A first aspect of an embodiment of the present application provides a method for allocating a storage space, including:

traversing the input layer combination and the output layer combination of each layer combination of the convolutional neural network to obtain a first target layer combination; an output layer combination of the first target layer combination comprises a plurality of input layer combinations;

allocating storage space for each of the first target layer combinations;

wherein allocating storage space for each of the first target layer combinations comprises:

determining whether a first target input layer combination of allocated storage space exists among a plurality of input layer combinations included in an output layer combination of the first target layer combination;

if there is a first target input layer combination of allocated storage space among a plurality of input layer combinations included in an output layer combination of the first target layer combination, simultaneously allocating storage space recording the first target input layer combination in a storage space mapping table to the first target layer combination, and recording a space size required when the storage space of the first target input layer combination is used once as size1+ size2, and recording a space size required when the storage space of the first target input layer combination is repeatedly used as a larger value between size1+ size2 and size _ max 1; wherein size1 is the size of storage space required when the storage space history for the first target input layer combination is used once, size2 is the size of storage space required to be occupied by the calculation result for the first target layer combination, and size _ max1 is the size of storage space required when the storage space history for the first target input layer combination is reused.

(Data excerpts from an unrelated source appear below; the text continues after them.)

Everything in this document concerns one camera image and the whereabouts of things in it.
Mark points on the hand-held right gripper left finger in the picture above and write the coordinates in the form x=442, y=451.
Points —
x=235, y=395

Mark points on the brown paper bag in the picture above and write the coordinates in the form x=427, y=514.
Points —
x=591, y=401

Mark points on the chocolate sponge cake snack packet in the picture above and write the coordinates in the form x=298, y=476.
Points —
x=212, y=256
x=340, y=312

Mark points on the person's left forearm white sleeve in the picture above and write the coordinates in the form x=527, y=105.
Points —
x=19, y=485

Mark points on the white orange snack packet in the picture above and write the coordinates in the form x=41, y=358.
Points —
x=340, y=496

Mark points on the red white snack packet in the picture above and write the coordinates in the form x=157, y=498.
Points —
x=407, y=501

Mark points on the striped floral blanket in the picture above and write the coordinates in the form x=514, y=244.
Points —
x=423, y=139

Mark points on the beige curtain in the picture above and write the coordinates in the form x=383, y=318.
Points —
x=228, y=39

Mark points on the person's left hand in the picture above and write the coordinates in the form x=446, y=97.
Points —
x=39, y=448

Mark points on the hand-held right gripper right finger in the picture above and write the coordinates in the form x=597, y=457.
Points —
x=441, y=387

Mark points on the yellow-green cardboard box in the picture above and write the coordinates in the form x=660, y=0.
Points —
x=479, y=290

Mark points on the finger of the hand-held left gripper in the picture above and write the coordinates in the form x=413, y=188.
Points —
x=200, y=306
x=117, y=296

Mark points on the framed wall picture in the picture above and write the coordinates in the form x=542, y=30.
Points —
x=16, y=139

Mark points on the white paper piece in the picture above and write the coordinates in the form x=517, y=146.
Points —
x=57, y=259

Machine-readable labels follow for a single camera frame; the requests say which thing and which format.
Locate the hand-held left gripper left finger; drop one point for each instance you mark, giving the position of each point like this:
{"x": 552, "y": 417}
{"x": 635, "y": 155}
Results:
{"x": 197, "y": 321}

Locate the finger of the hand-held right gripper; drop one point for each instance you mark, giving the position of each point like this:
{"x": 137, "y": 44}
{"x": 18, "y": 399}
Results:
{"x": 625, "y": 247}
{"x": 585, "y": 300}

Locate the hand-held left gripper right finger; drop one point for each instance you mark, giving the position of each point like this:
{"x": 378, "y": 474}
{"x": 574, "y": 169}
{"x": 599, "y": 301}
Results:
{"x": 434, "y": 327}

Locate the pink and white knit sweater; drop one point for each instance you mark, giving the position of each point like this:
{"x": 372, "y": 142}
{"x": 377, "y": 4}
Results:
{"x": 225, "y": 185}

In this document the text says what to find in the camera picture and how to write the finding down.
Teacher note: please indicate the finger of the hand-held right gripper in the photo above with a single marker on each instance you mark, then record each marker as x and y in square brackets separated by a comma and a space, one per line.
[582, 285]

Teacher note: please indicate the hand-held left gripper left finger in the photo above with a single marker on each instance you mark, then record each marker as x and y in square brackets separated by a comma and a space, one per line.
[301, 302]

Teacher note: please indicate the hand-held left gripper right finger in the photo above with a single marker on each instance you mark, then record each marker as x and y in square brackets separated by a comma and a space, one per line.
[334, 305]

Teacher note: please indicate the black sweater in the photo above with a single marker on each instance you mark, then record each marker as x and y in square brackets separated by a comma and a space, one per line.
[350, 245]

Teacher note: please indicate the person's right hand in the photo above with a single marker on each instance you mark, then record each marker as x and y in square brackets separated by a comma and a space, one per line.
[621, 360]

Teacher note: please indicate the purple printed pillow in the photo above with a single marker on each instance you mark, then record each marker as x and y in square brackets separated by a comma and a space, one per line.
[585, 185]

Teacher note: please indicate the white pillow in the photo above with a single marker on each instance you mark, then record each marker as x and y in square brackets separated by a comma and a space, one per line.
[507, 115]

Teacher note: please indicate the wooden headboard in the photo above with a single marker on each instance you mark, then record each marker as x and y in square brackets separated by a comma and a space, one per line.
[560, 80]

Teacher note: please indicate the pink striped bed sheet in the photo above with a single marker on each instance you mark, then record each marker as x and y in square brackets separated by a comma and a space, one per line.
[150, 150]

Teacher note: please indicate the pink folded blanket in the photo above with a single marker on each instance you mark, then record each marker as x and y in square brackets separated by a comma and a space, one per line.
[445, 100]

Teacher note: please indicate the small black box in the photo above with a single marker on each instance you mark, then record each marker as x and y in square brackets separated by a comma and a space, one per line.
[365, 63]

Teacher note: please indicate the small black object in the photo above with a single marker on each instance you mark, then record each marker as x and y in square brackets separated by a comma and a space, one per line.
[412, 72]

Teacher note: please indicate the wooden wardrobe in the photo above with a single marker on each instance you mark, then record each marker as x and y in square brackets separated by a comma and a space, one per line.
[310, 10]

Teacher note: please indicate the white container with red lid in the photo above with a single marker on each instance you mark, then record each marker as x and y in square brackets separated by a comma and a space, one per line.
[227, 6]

A second aspect of the embodiments of the present application provides an apparatus for allocating storage space, including:

the traversal unit is used for traversing the input layer combination and the output layer combination of each layer combination of the convolutional neural network to obtain a first target layer combination; an output layer combination of the first target layer combination comprises a plurality of input layer combinations;

an allocation unit for allocating a storage space for each of the first target layer combinations;

the allocation unit, when allocating storage space for each of the first target layer combinations, is further configured to:

determining whether a first target input layer combination of allocated storage space exists among a plurality of input layer combinations included in an output layer combination of the first target layer combination;

if there is a first target input layer combination of allocated storage space among a plurality of input layer combinations included in an output layer combination of the first target layer combination, simultaneously allocating storage space recording the first target input layer combination in a storage space mapping table to the first target layer combination, and recording a space size required when the storage space of the first target input layer combination is used once as size1+ size2, and recording a space size required when the storage space of the first target input layer combination is repeatedly used as a larger value between size1+ size2 and size _ max 1; wherein size1 is the size of storage space required when the storage space history for the first target input layer combination is used once, size2 is the size of storage space required to be occupied by the calculation result for the first target layer combination, and size _ max1 is the size of storage space required when the storage space history for the first target input layer combination is reused.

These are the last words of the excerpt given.